Frequentemente, os adultos confundem escutar crianças com obedecer crianças. Por exemplo, decisões importantes que envolvem a família, como mudança de casa, ou de escola, viagens e grandes aquisições, convida a que escutemos nossas crianças. Essa é uma prática muito interessante, tanto pelos pontos de vista inusitados, que muitas vezes aparecem, quanto pelo aprendizado de como se pode participar de uma decisão, sem que esta seja vivida apenas na gramática de quem manda e quem obedece.

“Muitas vezes, deixamos de escutar as crianças porque se fizermos algo que contraria sua demanda, isso trará frustração e desconforto, mas isso é só um exemplo de como a escuta é um antídoto contra o despotismo infantil”

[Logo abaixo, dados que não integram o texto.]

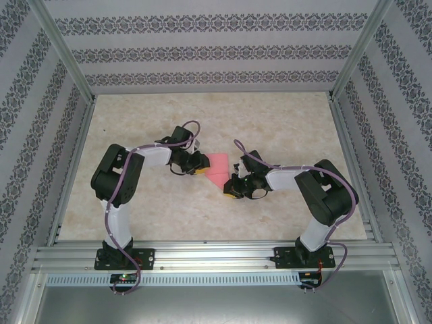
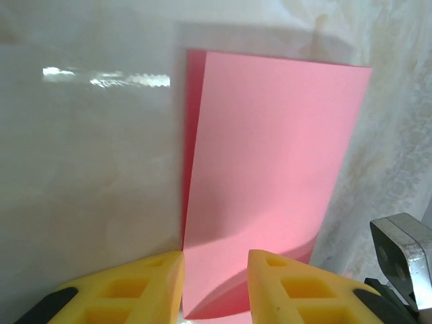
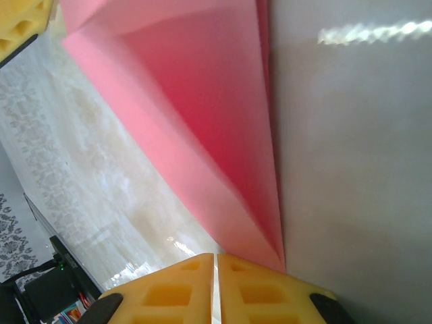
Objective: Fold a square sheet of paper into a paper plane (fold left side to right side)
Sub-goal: Third fold the triangle at the center of the table.
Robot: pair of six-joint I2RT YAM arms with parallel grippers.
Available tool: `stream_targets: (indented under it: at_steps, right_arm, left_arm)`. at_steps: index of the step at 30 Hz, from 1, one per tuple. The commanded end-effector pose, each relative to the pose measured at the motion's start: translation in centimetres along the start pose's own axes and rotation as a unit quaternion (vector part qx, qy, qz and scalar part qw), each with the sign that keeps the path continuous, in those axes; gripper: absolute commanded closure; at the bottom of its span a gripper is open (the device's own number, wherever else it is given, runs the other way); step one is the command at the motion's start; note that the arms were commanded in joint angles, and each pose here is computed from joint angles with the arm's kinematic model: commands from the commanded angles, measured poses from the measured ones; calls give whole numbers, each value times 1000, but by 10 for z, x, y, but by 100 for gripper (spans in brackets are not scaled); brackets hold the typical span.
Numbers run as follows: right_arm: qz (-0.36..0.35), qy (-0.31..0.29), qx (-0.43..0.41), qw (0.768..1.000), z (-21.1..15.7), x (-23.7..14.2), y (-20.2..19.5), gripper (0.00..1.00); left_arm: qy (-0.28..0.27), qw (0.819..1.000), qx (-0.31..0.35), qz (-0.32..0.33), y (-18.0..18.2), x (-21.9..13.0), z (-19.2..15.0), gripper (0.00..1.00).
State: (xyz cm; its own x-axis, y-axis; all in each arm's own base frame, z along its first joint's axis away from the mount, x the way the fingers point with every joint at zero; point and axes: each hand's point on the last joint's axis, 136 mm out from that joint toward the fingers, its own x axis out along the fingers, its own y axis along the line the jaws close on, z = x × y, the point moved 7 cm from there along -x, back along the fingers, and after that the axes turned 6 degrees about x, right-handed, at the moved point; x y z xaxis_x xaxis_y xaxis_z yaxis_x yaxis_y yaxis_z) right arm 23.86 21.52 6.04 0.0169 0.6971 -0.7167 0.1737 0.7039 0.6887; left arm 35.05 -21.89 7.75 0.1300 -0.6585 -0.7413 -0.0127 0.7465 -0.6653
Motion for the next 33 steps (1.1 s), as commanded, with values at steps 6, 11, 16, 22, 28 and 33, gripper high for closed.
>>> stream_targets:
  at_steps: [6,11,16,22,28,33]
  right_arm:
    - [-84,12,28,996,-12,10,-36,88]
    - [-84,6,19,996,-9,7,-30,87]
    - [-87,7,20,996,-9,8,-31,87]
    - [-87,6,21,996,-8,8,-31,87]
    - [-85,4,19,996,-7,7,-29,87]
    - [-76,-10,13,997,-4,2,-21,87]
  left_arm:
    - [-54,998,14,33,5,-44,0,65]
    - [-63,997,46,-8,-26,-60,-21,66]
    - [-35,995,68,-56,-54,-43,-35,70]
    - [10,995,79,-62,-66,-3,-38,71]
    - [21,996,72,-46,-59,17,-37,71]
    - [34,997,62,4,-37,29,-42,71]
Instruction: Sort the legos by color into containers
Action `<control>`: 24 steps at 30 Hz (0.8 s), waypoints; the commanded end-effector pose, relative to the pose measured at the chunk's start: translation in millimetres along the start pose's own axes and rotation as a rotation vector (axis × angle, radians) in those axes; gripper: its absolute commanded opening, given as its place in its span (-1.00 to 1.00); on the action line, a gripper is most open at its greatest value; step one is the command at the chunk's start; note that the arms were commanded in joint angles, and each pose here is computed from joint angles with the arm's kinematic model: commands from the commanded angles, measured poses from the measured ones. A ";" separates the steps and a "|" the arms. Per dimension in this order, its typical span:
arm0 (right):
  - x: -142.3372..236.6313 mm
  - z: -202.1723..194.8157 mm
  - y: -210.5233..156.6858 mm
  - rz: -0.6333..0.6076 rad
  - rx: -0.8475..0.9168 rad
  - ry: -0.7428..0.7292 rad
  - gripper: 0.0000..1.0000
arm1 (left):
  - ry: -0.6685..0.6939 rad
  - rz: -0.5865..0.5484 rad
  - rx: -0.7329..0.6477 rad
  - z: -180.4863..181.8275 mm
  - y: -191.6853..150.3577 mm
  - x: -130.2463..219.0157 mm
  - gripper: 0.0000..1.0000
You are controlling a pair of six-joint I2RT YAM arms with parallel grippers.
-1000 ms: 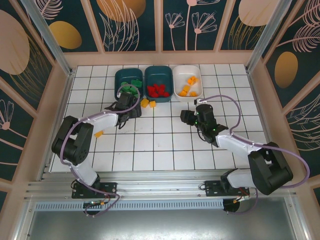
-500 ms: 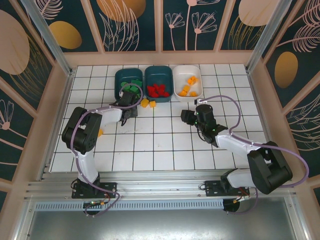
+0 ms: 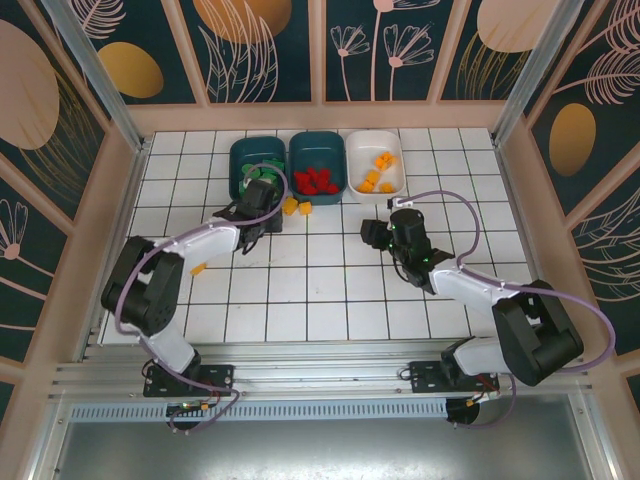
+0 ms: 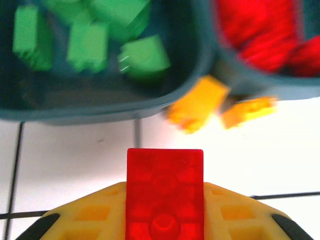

Escutar crianças muito pequenas pode envolver mudanças de atitudes corporais, como abaixar-se, alterar a voz ou encontrar a distância que coloca o outro em um bom lugar para dizer. Algo muito importante na escuta de crianças é o acompanhamento de suas investigações e o curso de suas curiosidades. Neste caso, é importante acompanhar muito de perto o tempo de elaboração da criança, o momento e os termos que ela usa para formular suas próprias hipóteses, bem como o vocabulário específico na qual elas acontecem.

Escutar crianças, neste contexto, pode envolver a criação ou oferta de narrativas que permitam o andamento da questão, mais do que respostas, que muitas vezes respondem à expectativa de desempenho e evolução impostas pelos adultos.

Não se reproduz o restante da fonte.